▶ [Task details] Please copy the material under this line exactly, keeping every line.

---

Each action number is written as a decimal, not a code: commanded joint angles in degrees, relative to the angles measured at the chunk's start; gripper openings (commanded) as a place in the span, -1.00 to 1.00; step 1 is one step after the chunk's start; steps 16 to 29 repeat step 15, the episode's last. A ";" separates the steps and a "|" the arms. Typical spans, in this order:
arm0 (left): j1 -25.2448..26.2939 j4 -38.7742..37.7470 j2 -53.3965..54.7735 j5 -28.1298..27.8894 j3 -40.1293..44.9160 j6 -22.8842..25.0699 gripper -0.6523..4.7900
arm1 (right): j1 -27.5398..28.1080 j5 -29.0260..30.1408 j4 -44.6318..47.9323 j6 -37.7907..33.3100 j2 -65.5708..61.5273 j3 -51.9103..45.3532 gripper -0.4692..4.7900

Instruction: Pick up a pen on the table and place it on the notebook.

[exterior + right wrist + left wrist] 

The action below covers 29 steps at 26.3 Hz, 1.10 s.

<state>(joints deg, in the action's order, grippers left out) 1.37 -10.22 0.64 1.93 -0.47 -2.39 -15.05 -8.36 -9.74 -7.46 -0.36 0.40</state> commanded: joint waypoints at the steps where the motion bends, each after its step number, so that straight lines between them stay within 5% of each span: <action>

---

▶ [Task answer]
Each action number is written as a decimal, not a code: commanded joint angles in degrees, relative to the angles measured at the chunk's start; gripper openings (commanded) as a place in the span, -1.00 to 1.00; step 1 is one step after the chunk's start; steps 16 to 29 repeat step 15, the episode's last. A ";" separates the steps and a "|" the arms. Typical spans, in this order:
arm0 (left): j1 -25.2448..26.2939 j4 -38.7742..37.7470 j2 -53.3965..54.7735 j5 -28.1298..27.8894 j3 -40.1293..44.9160 j6 -22.8842..25.0699 gripper -0.6523..4.7900
arm1 (right): j1 -27.5398..28.1080 j5 -29.0260..30.1408 j4 -44.6318..47.9323 j6 -37.7907..33.3100 j2 -65.5708..61.5273 j3 -51.9103..45.3532 gripper -0.4692..4.7900

Instruction: Pick up a pen on the table and place it on the notebook.

[exterior + right wrist + left wrist] 

The action below covers 29 steps at 26.3 Hz, 1.10 s.

<state>(joints deg, in the action's order, grippers left out) 1.37 -10.22 0.64 1.93 -0.47 -2.39 -15.05 -8.36 -9.74 -7.46 -0.36 0.40</state> commanded: joint waypoints at the steps where the motion bends, each after its step number, so that straight lines between them stay within 5% of each span: <action>

This completes the answer.